Perhaps it is the music that sets my mind to wandering, a collection of tunes about the 'Bluenose', the Myra River, about a boat like mine running before a gale in the Atlantic, but I begin to think what it really means to be Canadian. Those songs are from the other side of the continent from my home, but like most ex patriots I have a larger view of my country than I would have back home on my island. There I might feel that Toronto was on the far side of the moon and Halifax in another orbit altogether, but now ,hanging on til morning’s light, I am deeply touched by 'Farewell to Nova Scotia' singing in my ears. There are a lot of us living far from home these days. We use our computers to keep in touch, to pipe in CBC, that coast to coast to coast lifeline, but once when my wife and I were CUSO volunteers in South America we listened to Canada on short wave radio ( Daa da da daa), even picking up the broadcast to the north which had bounced around the earth to us teaching in the headwaters of the Amazon. We fitted into our host culture but needed more than ever to feel rooted in our homeland.
The wind direction has shifted at last, the storm-centre is sliding away towards New Zealand, and is rapidly building a wicked cross sea. The regular wave pattern is now broken and chopped and this presents a new challenge. Our schooner staggers, looses her stride, smacks her broad stern hard down on the back of a wave and then shrugs, finds a new furrow in the seascape and carries on. I think of all those nameless east-coast fishermen from the past who stood on deck in seas like these and watched carefully how their schooners swam among the waves. They thought about how they would improve the design of the next boat they would build, perhaps a little flatter curve to the turn of the bilge, a steeper run to the stern. Slowly the design evolved that is keeping my boat and my family safe from harm. ``Good old boat!``, I give the deck a pat just as a slosh of warm salt water trickles down my neck. I stand to check for shipping, catch the full roar of wind in rigging and the crash of the waves and then settle back to the music in my ears.

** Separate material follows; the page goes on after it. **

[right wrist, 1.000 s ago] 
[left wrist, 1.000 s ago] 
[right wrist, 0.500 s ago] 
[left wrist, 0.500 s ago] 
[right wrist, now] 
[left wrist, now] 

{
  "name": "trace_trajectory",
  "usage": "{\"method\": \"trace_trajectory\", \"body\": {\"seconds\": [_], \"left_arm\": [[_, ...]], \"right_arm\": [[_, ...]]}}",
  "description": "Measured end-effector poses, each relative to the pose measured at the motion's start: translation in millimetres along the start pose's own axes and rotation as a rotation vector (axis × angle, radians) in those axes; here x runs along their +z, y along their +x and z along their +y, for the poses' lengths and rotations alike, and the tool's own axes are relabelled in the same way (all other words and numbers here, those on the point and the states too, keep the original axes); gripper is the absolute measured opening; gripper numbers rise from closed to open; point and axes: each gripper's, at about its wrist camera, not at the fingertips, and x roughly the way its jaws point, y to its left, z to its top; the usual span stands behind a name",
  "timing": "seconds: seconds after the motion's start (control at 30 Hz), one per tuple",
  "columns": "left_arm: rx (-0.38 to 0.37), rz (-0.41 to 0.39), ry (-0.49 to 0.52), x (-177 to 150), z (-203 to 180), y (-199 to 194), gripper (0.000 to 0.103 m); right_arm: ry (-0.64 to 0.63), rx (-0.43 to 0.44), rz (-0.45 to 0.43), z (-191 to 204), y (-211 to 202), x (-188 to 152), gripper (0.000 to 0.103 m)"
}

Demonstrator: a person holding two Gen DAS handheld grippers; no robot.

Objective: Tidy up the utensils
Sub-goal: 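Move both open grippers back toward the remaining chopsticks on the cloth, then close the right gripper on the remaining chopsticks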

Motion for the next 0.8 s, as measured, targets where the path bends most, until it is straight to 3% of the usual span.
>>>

I am thinking about that country of mine far back around the curve of the earth: about those things we pretty much take for granted; our communities, our system of government, our social programs that reach out to support all of us, even those obvious things like the railways that were built for us by preceding generations. They were built by people like that nameless fisherman, like the creators of the music now playing in my ears. Step by step, piece by piece, like designing and building a boat, a lot of dedicated folk pouring out their lives to build a better country. A fair and generous community that we could be proud of, that could ride out storms and carry us and future generations safely home.
At last the moon breaks through the clouds and the wind is definitely easing. A few more difficult hours of bone shaking seas and by morning’s light we will hoist our sails again and resume our voyage westward.